TASK INSTRUCTIONS:
Look through the listing below and write out exactly the lines from the line with "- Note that" to the line with "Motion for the", both included, and no others.

□ □ □ □

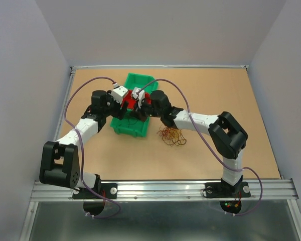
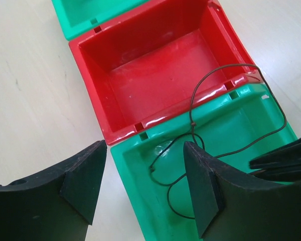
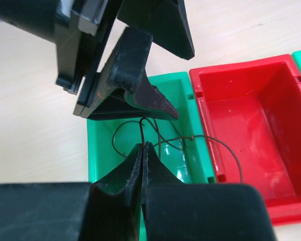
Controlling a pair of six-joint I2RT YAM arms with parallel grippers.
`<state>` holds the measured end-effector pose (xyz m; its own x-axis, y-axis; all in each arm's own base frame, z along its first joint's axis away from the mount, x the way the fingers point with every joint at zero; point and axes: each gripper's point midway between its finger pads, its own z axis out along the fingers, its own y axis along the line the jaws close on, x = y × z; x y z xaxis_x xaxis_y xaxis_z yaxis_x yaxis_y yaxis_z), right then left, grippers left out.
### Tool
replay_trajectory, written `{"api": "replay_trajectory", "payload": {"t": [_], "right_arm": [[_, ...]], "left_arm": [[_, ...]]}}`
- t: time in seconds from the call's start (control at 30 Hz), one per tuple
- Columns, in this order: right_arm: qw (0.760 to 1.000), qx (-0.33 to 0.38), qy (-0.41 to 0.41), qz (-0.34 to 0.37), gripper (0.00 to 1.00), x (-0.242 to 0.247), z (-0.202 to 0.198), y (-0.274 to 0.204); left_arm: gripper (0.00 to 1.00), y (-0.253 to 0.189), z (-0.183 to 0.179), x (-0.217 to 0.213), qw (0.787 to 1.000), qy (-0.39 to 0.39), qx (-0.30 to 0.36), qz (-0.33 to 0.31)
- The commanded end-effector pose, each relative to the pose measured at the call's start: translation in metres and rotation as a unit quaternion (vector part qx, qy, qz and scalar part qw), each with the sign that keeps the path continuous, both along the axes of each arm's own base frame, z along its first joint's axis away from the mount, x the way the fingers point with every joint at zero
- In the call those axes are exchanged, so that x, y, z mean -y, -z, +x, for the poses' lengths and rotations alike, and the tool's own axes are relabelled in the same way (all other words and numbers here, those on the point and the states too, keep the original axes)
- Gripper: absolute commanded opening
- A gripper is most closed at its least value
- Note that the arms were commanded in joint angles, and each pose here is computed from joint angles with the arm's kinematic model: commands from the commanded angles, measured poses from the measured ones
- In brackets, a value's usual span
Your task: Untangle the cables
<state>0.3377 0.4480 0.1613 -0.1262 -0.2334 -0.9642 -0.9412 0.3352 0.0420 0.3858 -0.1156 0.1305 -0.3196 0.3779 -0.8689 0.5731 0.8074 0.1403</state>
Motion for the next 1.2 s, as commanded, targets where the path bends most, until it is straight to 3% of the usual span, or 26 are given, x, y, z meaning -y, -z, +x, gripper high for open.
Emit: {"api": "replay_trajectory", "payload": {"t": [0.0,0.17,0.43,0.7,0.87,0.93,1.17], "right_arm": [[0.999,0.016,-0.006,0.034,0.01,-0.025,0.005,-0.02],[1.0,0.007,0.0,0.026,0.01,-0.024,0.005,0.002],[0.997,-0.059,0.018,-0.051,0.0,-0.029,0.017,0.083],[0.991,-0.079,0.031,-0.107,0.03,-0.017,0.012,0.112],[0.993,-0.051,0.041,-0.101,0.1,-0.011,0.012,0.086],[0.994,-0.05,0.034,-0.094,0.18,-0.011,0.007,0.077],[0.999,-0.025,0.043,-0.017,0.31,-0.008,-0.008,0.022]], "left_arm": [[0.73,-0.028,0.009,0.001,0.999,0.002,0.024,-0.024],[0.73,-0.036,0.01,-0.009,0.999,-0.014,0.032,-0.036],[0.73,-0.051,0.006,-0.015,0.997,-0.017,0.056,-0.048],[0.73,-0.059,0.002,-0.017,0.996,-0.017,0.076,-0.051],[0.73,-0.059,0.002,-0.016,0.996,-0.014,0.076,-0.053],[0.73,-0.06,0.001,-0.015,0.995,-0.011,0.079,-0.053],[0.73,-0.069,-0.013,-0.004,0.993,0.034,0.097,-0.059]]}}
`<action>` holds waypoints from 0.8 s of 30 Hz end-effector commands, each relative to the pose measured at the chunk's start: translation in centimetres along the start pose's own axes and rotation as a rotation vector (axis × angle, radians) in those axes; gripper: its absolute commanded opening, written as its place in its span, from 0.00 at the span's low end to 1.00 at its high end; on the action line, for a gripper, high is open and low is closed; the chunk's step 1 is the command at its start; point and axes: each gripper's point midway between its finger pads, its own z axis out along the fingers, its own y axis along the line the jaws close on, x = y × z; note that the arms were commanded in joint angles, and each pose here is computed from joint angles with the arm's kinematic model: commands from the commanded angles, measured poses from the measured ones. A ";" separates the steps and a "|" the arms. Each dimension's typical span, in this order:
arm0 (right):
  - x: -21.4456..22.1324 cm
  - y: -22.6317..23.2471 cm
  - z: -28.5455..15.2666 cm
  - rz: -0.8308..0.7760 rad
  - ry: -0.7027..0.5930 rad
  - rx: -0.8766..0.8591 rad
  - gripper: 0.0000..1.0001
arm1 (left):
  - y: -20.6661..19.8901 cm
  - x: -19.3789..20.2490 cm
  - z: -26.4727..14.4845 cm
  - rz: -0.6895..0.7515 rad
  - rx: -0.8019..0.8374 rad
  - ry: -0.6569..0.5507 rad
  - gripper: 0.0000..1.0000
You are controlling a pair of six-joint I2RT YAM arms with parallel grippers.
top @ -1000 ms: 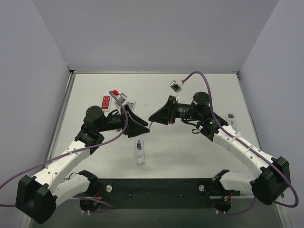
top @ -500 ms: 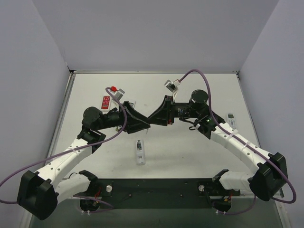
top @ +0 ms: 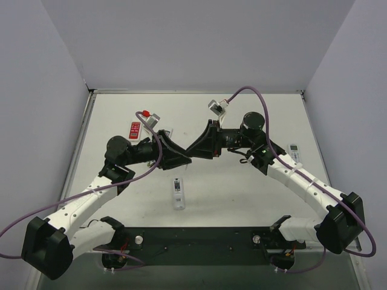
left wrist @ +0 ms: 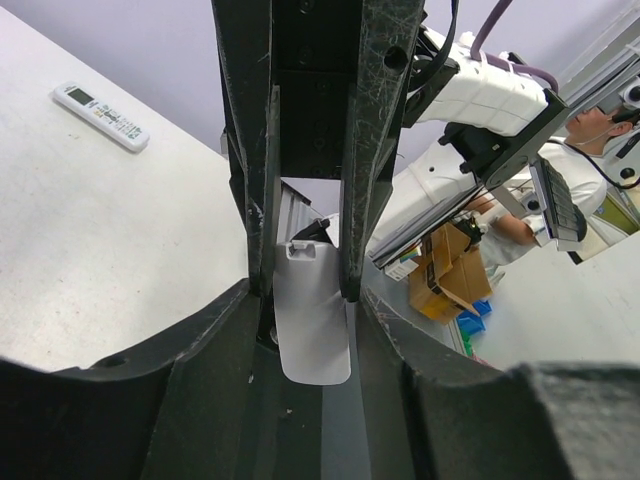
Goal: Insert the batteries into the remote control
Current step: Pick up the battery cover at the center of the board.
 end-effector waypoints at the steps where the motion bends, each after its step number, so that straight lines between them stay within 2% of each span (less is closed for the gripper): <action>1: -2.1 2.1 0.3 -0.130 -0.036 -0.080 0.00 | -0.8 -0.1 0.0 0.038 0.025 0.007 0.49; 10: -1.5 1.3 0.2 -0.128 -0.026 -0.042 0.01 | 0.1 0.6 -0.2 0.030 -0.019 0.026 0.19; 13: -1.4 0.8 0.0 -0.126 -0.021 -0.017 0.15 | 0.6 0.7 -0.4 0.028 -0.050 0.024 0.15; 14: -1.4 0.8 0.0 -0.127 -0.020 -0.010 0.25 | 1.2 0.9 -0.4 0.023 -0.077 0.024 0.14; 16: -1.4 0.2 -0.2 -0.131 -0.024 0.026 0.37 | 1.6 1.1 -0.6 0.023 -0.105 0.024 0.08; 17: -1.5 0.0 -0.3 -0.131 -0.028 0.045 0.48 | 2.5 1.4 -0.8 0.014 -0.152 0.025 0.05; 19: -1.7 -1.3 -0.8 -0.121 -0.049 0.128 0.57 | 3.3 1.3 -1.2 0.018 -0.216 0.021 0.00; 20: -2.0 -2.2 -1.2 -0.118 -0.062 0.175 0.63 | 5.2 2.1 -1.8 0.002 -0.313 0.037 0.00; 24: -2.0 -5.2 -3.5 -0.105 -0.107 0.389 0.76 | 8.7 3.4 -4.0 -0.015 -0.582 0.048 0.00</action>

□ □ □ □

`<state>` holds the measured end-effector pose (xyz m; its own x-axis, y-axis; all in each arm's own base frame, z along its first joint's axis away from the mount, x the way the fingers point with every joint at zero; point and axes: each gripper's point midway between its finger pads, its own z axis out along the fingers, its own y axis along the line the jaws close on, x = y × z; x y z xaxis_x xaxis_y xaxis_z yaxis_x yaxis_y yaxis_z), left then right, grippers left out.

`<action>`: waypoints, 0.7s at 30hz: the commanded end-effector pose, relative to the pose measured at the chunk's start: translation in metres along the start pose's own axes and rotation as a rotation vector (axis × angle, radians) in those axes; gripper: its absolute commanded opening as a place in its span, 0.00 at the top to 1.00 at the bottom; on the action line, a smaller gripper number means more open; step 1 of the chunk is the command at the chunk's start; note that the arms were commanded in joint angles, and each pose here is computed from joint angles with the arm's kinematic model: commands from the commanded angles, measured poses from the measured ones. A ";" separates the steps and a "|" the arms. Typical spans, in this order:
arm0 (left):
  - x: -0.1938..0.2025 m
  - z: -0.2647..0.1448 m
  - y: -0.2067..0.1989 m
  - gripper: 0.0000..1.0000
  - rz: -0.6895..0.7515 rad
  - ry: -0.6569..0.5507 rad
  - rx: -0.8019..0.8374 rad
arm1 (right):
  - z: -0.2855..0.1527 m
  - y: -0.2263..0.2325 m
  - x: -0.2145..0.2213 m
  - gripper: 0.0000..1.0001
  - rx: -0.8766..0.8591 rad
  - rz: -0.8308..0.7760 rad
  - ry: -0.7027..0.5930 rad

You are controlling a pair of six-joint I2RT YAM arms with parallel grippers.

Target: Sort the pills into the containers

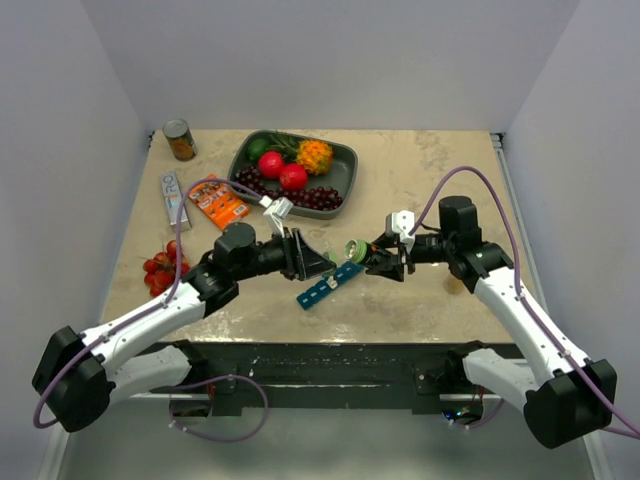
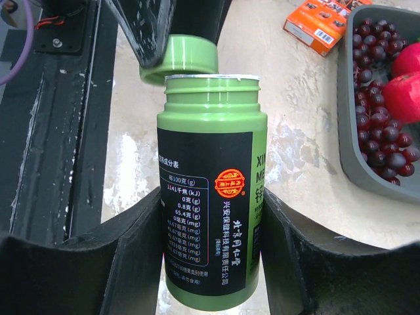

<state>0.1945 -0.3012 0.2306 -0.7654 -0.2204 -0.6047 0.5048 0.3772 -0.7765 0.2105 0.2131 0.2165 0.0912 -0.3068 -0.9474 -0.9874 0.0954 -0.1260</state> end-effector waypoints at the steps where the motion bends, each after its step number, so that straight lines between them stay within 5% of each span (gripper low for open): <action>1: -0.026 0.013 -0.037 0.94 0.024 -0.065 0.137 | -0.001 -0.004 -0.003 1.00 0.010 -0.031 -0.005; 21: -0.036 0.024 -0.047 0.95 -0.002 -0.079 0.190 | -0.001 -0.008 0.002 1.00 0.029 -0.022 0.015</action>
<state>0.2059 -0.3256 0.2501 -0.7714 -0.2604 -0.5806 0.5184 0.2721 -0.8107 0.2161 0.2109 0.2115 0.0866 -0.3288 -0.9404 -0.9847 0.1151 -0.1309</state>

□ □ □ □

RESULT:
- Note that the arms were commanded in joint angles, and each pose here is computed from joint angles with the arm's kinematic model: commands from the commanded angles, measured poses from the measured ones
- In brackets, a value's usual span
Your task: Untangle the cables
<state>0.3377 0.4480 0.1613 -0.1262 -0.2334 -0.9642 -0.9412 0.3352 0.0420 0.3858 -0.1156 0.1305 -0.3196 0.3779 -0.8689 0.5731 0.8074 0.1403</state>
Motion for the next 1.2 s, as commanded, targets where the path bends most, until it is straight to 3% of the usual span, or 26 are given, x, y, z meaning -y, -z, +x, gripper high for open.

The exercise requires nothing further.